Records excerpted from a collection:
_ _ _ _
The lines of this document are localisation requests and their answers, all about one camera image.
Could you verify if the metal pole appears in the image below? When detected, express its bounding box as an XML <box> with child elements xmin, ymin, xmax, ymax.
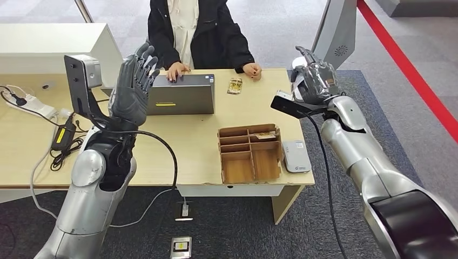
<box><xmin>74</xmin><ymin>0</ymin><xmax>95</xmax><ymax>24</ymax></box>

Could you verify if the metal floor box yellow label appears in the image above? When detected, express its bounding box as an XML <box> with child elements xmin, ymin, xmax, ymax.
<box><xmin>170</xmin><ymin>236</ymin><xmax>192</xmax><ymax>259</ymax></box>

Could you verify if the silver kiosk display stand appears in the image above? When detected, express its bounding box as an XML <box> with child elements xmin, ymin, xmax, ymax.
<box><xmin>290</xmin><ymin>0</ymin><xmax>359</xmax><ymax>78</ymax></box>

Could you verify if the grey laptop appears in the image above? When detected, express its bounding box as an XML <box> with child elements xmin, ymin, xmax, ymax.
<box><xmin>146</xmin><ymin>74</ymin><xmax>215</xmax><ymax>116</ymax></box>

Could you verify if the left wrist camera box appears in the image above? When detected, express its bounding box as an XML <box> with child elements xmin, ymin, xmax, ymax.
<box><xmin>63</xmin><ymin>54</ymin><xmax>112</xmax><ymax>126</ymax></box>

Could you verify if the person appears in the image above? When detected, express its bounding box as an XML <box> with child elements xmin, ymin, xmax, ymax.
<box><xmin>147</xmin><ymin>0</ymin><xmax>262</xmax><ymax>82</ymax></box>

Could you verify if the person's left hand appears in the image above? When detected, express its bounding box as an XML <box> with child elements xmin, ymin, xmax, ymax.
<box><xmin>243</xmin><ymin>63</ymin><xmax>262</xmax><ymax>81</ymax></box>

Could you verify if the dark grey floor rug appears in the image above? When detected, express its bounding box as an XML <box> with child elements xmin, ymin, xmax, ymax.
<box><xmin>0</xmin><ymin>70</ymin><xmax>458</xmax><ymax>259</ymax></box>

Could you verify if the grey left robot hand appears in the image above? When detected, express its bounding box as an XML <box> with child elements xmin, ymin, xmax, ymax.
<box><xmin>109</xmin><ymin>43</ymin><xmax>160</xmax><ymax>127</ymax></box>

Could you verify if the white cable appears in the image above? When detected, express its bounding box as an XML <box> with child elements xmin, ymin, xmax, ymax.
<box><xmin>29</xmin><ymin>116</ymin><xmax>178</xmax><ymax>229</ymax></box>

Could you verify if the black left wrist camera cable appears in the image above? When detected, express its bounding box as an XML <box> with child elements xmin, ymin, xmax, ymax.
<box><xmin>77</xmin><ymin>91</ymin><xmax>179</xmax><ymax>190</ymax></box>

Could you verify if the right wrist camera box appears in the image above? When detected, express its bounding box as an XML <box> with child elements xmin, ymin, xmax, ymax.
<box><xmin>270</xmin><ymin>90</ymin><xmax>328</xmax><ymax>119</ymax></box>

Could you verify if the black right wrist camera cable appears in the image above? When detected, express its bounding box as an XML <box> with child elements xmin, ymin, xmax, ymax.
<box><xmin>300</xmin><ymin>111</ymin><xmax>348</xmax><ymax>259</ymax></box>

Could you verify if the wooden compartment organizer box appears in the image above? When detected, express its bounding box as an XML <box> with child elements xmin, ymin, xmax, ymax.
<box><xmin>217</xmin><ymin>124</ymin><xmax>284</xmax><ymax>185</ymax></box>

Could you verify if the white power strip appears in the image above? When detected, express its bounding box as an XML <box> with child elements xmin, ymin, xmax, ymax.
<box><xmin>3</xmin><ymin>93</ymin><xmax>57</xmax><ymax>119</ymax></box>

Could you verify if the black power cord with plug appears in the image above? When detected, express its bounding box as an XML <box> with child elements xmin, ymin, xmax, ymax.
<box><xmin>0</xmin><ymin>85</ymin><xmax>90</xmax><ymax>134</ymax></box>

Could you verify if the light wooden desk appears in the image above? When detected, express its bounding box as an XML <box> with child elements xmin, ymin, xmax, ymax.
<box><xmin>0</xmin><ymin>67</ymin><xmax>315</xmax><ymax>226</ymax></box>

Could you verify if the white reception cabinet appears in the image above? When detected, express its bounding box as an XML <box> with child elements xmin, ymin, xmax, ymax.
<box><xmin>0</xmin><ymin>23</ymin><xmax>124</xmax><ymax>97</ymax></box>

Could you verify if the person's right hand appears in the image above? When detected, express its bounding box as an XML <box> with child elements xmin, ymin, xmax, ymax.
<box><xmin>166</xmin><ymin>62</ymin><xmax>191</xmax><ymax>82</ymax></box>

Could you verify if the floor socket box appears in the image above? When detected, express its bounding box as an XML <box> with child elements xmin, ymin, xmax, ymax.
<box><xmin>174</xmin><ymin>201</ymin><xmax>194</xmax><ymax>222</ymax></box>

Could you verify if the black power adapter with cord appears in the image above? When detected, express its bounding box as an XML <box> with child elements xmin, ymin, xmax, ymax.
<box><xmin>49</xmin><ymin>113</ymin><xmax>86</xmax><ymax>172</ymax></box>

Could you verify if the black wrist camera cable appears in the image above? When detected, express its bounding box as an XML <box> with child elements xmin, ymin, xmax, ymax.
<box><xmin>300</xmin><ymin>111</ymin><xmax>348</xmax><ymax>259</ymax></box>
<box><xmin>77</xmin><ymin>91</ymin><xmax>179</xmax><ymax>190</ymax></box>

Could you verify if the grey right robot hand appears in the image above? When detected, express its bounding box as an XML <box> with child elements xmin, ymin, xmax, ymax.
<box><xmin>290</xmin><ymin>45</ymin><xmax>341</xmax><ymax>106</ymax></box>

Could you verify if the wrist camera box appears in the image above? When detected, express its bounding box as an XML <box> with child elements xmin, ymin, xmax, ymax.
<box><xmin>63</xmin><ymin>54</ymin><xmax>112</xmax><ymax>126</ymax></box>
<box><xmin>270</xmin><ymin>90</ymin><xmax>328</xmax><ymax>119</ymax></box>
_ _ _ _
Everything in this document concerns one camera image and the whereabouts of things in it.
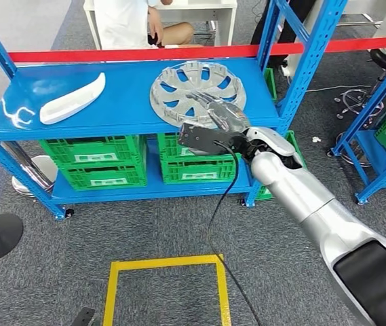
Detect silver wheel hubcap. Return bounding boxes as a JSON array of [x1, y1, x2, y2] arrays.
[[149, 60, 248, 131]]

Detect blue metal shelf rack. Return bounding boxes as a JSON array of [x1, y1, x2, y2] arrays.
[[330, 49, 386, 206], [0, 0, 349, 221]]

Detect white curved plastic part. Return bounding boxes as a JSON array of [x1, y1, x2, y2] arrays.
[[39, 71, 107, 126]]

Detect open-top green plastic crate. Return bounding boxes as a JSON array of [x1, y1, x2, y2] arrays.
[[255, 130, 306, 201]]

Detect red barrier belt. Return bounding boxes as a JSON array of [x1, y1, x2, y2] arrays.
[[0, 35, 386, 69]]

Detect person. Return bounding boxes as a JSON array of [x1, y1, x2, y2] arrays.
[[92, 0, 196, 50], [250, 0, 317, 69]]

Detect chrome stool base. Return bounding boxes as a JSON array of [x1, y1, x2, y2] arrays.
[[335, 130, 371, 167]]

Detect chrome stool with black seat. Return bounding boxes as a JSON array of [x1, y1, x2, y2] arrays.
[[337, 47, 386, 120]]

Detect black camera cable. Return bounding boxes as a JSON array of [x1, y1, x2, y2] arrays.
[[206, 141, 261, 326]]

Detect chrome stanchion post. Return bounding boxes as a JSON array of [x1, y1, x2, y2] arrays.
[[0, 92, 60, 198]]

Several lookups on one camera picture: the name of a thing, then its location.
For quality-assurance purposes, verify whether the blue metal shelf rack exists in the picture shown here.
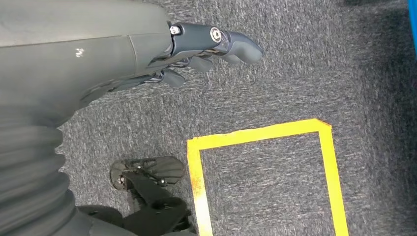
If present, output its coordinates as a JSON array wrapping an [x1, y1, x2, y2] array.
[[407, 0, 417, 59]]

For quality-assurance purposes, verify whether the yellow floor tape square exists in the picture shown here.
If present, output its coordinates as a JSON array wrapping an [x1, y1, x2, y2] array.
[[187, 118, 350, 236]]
_ _ _ _
▶ _Work item_
Your answer must be a copy of every line in the data above that holds the string "purposes".

▶ _Solution for this problem_
For quality-assurance purposes, verify whether the blue metal shelf rack exists in the picture shown here.
For quality-assurance purposes, verify whether the yellow floor tape square exists in the picture shown here.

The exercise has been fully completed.